I docenti che si rifiutano di compilare i test Invalsi di valutazione degli alunni, della scuola primaria e secondaria di primo grado, introdotti dalla Riforma Moratti, non commettono un reato di tipo penale. A stabilirlo è stato Procuratore aggiunto di Bologna Luigi Persico che l’11 marzo ha archiviato l’accertamento avviato sul caso delle scuole Rodari-Jussi di San Lazzaro di Savena (Bologna). Secondo la Procura, qualora ve ne fossero i presupposti si possono condurre “solo provvedimenti di tipo disciplinare”.
La sentenza è stata emessa a seguito della segnalazione dalla dirigente dell’Ufficio scolastico regionale, Lucrezia Stellacci, la quale aveva sostenuto che l’obiezione di coscienza contro i test Invalsi “può essere considerata come interruzione di pubblico servizio”: secondo la dottoressa Stellacci un comportamento che osteggia alla valutazione delle qualità degli studenti e del sistema scolastico potrebbe considerarsi come “un tentativo di opporsi a una legge dello Stato” con conseguenze “anche penali”.
Ora però la sentenza ridimensiona il rifiuto relegandolo non ad un reato, ma solo ad comportamento stigmatizzabile sotto forma di provvedimento disciplinare.
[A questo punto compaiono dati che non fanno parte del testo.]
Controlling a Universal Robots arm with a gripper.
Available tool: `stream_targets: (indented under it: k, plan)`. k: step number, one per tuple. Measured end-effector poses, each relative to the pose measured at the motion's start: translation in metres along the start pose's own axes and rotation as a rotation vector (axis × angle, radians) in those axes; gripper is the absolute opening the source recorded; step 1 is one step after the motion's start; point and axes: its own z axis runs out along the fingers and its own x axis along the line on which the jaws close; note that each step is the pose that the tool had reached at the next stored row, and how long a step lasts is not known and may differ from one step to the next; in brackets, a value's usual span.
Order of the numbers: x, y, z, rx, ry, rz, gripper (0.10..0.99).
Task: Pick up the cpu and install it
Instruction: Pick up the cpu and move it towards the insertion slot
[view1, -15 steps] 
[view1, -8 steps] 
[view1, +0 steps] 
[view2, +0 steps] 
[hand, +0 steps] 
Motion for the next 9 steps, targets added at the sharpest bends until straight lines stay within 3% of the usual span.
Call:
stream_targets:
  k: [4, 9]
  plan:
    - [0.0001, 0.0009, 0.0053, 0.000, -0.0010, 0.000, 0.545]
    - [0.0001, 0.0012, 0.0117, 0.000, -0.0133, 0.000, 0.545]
Ora però la sentenza ridimensiona il rifiuto relegandolo non ad un reato, ma solo ad comportamento stigmatizzabile sotto forma di provvedimento disciplinare.
I test Invalsi di valutazione sono stati introdotti in forma obbligatoria sul finire dello scorso anno scolastico, dopo che per tre anni erano stati somministrati in via facoltativa e sperimentale: con l’approvazione di un decreto di istituzione ad hoc, specifico per le prove valutative, approvato nell’ottobre 2004, i direttori scolastici e i dirigenti sono stati obbligati a far svolgere i test in seconda, quarta elementare e in prima media; facoltativa, invece, la somministrazione alle superiori. Il Ministero dell’Istruzione, dal canto suo, ha definito i test delle modalità scientifiche, attraverso cui stabilire i livelli di apprendimento degli studenti e le metodologie utilizzate dai docenti. Parte del mondo della scuola (compresi diversi genitori) si è invece opposta sin da subito alla loro introduzione perché interpretata come una valutazione delle scuole e dei docenti finalizzata ad una suddivisione meritocratica dei fondi incentivanti.
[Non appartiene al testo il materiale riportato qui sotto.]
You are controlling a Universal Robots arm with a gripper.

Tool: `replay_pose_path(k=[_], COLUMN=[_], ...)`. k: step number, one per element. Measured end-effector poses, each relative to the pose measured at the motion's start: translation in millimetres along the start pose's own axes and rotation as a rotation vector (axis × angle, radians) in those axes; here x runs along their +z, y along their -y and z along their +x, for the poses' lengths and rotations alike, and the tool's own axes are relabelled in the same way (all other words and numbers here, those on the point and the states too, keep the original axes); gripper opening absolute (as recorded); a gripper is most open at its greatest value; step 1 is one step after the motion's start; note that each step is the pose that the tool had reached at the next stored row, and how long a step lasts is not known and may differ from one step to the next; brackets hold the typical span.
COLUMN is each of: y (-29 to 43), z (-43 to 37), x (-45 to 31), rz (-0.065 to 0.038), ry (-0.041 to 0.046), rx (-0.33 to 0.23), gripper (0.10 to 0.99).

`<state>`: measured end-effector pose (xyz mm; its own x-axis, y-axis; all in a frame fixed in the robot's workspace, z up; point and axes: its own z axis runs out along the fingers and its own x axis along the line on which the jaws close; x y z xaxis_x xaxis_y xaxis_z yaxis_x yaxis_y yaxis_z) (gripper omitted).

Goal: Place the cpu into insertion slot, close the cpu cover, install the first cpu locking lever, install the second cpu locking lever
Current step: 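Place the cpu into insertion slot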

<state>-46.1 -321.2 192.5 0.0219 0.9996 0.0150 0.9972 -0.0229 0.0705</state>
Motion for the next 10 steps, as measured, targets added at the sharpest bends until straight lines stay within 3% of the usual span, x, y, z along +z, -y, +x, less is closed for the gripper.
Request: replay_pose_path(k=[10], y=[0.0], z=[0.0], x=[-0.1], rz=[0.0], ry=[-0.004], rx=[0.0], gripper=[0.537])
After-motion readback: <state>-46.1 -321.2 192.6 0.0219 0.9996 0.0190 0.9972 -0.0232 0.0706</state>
Lo stesso sindacato Flc-Cgil, anche se non apertamente contrario alla valutazione, durante il 2004/0205 ha chiesto più volte garanzie al ministro Moratti “su come si colloca il sistema Invalsi, di cui non si conosce il fine e l’uso”. Ai docenti che si sono opposti alla loro applicazione, il Ministero dell’Istruzione ha ribattuto definendo “pretestuosa e priva di ogni fondamento le notizie su un oscuro disegno che intenderebbe valutare, attraverso i test distribuiti agli alunni, i rispettivi docenti oppure le scuole, istituendo gerarchie e graduatorie”. Da viale Trastevere sono giunte rassicurazioni anche a proposito della riservatezza dei dati, poiché “le procedure adottate – hanno ribadito i dirigenti del Miur – garantiscono l’assoluto anonimato”.